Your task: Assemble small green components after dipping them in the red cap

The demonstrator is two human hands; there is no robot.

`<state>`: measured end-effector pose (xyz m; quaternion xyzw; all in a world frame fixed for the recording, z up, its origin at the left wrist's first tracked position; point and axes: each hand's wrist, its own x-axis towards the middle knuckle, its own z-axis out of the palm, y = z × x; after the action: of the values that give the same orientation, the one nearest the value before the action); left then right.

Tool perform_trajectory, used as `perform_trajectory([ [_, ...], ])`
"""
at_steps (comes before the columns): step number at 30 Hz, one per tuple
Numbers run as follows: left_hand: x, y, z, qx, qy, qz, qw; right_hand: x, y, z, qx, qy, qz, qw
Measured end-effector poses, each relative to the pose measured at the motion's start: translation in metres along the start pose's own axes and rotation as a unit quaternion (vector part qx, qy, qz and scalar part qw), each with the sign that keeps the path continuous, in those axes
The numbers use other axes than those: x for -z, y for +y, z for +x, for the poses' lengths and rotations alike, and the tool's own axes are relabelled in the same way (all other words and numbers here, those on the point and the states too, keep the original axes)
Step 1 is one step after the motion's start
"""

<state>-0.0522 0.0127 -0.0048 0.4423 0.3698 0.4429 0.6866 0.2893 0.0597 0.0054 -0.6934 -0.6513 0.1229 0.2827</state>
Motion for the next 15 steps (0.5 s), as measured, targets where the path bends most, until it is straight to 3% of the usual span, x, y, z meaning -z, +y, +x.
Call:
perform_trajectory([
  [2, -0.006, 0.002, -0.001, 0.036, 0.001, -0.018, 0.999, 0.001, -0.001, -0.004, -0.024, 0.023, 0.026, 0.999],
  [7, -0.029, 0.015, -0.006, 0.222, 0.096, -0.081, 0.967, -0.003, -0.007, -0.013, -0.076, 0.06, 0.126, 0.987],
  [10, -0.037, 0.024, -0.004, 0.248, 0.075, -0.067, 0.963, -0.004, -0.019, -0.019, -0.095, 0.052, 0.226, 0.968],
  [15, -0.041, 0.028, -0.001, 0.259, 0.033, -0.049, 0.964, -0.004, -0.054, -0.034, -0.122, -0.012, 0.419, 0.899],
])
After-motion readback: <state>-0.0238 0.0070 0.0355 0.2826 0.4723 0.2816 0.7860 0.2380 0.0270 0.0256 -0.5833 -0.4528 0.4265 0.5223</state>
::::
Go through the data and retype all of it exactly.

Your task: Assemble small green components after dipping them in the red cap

The demonstrator is two human hands; there is no robot.

`<state>`: measured end-effector pose (xyz m; quaternion xyzw; all in a world frame fixed for the recording, z up, its origin at the left wrist's first tracked position; point and axes: each hand's wrist, its own x-axis towards the middle knuckle, its own z-axis out of the palm, y = z × x; after the action: of the values that give the same orientation, the one nearest the value before the action); left then right.

Tool perform_trajectory, used as `perform_trajectory([ [_, ...], ])`
"""
at_steps (comes before the columns): step number at 30 Hz, one per tuple
Numbers run as follows: left_hand: x, y, z, qx, qy, qz, qw; right_hand: x, y, z, qx, qy, qz, qw
Measured end-effector poses, each relative to the pose measured at the motion's start: translation in metres along the start pose's own axes and rotation as a unit quaternion (vector part qx, qy, qz and scalar part qw), each with the sign that keeps the path continuous, in those axes
The numbers use other axes than those: x for -z, y for +y, z for +x, for the poses' lengths and rotations alike, and the tool's own axes are relabelled in the same way (all other words and numbers here, those on the point and the states too, keep the original axes)
Step 1 is one step after the motion's start
"""

<state>-0.0522 0.0127 -0.0048 0.4423 0.3698 0.4429 0.6866 0.2893 0.0597 0.0054 -0.6934 -0.6513 0.1229 0.2827</state>
Motion for the next 15 steps (0.5 s), as measured, targets where the path bends most, until it is straight to 3% of the usual span, x, y, z meaning -z, +y, +x.
Call:
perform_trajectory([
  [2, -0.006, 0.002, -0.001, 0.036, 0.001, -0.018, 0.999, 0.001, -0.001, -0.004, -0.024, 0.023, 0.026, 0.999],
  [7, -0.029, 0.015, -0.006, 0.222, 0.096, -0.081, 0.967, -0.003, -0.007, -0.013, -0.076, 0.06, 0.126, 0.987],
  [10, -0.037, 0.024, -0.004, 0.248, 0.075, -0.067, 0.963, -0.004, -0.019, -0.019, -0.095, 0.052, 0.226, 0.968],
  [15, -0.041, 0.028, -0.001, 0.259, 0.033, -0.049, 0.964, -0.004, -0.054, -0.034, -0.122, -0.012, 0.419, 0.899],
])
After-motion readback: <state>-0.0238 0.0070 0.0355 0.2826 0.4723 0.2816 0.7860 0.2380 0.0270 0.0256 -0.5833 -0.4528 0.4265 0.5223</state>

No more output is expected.